Golf Instructions On How To Deal With A Bare Lie
When your golf ball falls onto hard ground, it totally changes the dynamic of the required shot. Bare lies often occur during colder months when grass starts to die away and there is no rain to soften the ground. There are seven changes you can make to your drill when approaching a bare lie. Here they are.
- Hold your grip in front of the ball
- Get the spring effect right
- Harder downswing
- Slightly more weight on the left
- Direct your hips towards the target
- Avoid the ground if the surface is hard
- Skim the ground if the surface is soft
On addressing the ball, always make sure your grip is pushed slightly forward. This will prevent you from skulling the shot even though you are not aiming for the sweet spot.

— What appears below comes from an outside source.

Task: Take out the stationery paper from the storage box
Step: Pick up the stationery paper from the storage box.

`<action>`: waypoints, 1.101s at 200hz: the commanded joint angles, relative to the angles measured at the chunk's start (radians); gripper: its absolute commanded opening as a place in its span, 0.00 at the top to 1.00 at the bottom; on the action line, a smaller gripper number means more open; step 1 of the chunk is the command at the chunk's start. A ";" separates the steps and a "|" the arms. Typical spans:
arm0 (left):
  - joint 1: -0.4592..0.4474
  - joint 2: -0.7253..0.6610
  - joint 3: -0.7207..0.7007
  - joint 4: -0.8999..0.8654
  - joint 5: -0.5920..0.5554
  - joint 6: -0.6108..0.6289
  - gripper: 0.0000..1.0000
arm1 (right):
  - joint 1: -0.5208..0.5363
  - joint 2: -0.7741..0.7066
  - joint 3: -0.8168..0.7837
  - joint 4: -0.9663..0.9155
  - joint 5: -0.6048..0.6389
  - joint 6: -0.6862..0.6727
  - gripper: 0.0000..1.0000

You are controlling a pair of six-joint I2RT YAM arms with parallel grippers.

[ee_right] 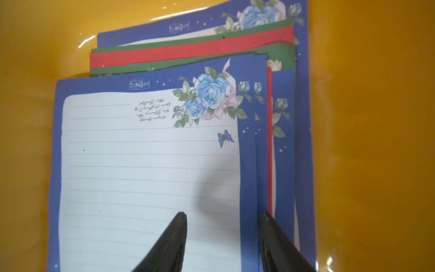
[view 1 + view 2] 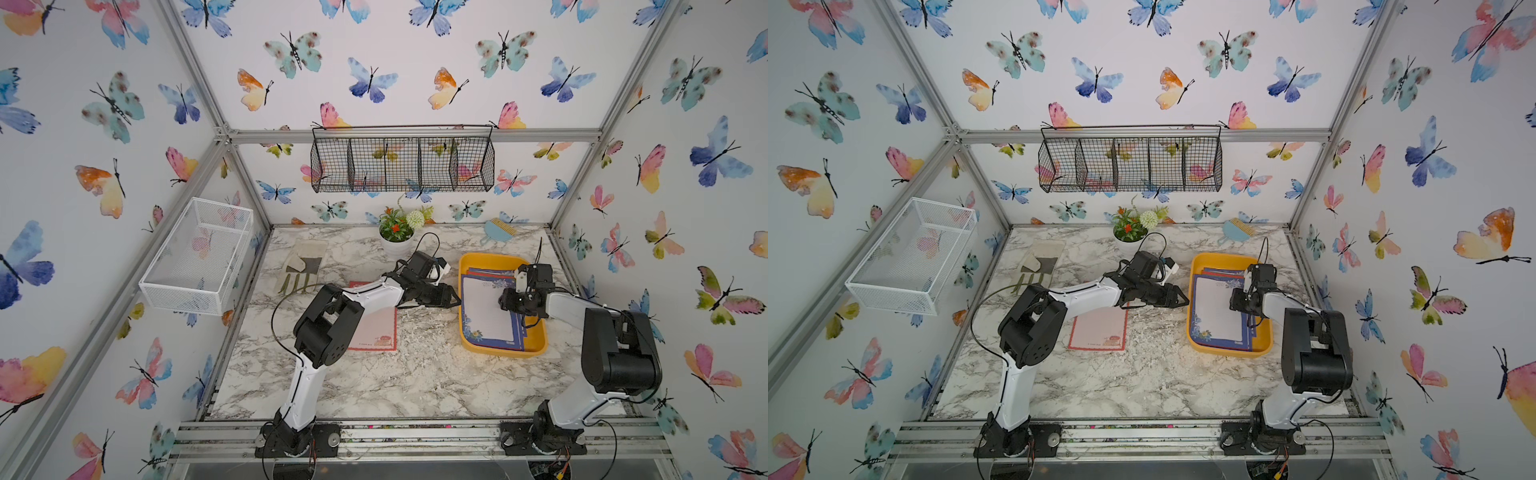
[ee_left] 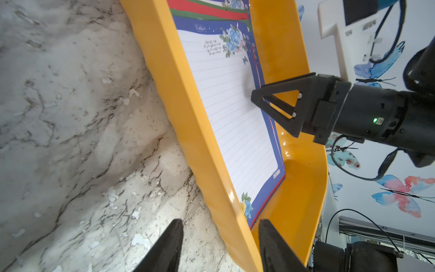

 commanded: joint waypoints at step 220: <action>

Make sure that the amount of power on your upswing is relative to the power produced on your downswing. When your clubface reaches the top of your swing, your body should feel as if it has a spring inside. This will ensure proper momentum on the shot.
You can push a bit harder when coming down on your stroke. A stronger impact will ensure better accuracy and distance. This makes shorter shots a bit more challenging, so exclude this tip if the target is less than 70 yards away.
Your body weight should be about 60% on the left, and 40% on the right. You will get a feel for the right balance as you play this shot more often—so keep practicing.
As you are making your swing, mentally aim your hips towards the desired target. This doesn’t mean you should manipulate the club; just direct your body correctly and the shot will go in the right direction without slicing.
Your clubface should not hit the ground if it is a hard bare lie. Aim to hit the ball without the usual skimming of the ground.
If the bare lie is on soft ground, feel free to skim the ground a little. Basically aim to hit the ball on the sweet spot and leave a small divot behind.
It’s recommended that you practice this shot on a tiled or paved surface at home. This will simulate the same situation as a bare lie because of the hardness of the surface.